As the decade draws to a close, Lady Elsie has been reflecting on 10 years of clinical drug trials in the Sir Bobby Robson Cancer Trials Research Centre and looking back on a year of significant achievements for our charity – including a ‘first’ in childhood cancer research.
Lady Elsie says: “This has been a very special year for our Foundation and I know Bob would be very proud of everything we’ve achieved together.
“We’ve done a lot of good in the last decade and Bob would be the first person telling us to keep at it. We’ve backed some important bowel cancer research this year and were very pleased to see a breakthrough in one of the most common childhood cancers as a result of specialist equipment our Foundation funded.
“That all of this ground-breaking research is happening here in the North East, within our wonderful NHS, and with the fantastic support of local cancer patients, is a source of pride for me and my family.

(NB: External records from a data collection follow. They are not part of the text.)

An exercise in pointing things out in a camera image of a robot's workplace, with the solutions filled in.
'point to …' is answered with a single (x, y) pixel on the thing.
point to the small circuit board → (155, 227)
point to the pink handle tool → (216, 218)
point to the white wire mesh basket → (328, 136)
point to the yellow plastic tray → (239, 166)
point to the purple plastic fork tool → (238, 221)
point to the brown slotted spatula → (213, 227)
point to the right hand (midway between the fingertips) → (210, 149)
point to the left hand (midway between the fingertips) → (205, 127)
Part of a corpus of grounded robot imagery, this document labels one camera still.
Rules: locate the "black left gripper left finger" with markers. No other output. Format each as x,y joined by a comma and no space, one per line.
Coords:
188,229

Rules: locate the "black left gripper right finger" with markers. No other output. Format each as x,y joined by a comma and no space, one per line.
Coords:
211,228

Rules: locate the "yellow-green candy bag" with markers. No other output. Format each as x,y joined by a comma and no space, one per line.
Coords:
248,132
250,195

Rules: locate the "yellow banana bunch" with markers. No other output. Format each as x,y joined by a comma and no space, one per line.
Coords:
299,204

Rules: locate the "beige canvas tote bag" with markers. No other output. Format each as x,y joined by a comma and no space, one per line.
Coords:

I hope it is for every one of our supporters, too.
“I’d like to thank everyone who has helped us and I hope next year brings even further progress into finding better ways to treat cancer.”
In February this year, Sir Bobby’s family were joined by staff and patients to celebrate the 10th anniversary of the Sir Bobby Robson Cancer Trials Research Centre at the Northern Centre for Cancer Care (Freeman Hospital) in Newcastle.
Now one of the most active cancer clinical trials units in the UK, the Sir Bobby Robson Centre offers patients from across the North East and Cumbria access to early drug trials and potential new treatments, including immunotherapy drugs that are proving very effective for some cancers that would otherwise be extremely difficult to treat.
We also fund training posts for a specialist clinical trials doctor and nurse within the centre, which is busier than ever and now sees around 300 new patients every year, all helping to improve the treatment and diagnosis of cancer and study the effects of new drugs for the benefit of this generation and generations to come.
In June, we announced a ground-breaking £985,000 cancer research and treatment project, which aims to reverse the region’s high incidence and low survival rates of bowel cancer (also called colorectal cancer).
The Colorectal Cancer Screening Prevention Endoscopy and Early Diagnosis project, or COLO-SPEED, is enabling 17 regional NHS endoscopy units – from Whitehaven to Sunderland, and Northallerton to Cramlington – to recruit up to 5,000 patients a year to help speed up research into the disease.
And in October, Newcastle University announced they had made a breakthrough in understanding neuroblastoma, one of the most common forms of childhood cancer, using specialist equipment funded by our Foundation six years ago.
The research equipment, an ImageStream Imaging Flow Cytometer, was funded in 2013 with a grant of £438,000 and allows scientists to see cancer cells that may be circulating in a patient’s blood.
It has proved crucial for experts researching neuroblastoma, a rare type of cancer of the nervous system that mainly affects babies and young children.
The study, led by Newcastle University and published in Clinical Cancer Research, focussed on neuroblastoma cells which circulate in the blood and spread through the bone marrow.
It is the first time that circulating neuroblastoma tumour cells have been identified in this way and it will now be possible to test the effect of newer targeted types of treatments on the circulating tumour cells without the need for an invasive biopsy.
Sir Bobby described his charity as his, “last and greatest team.” He had no idea how large his team would grow, or how much it would go on to achieve.
Thank you all for your wonderful support and we hope you have a very happy New Year!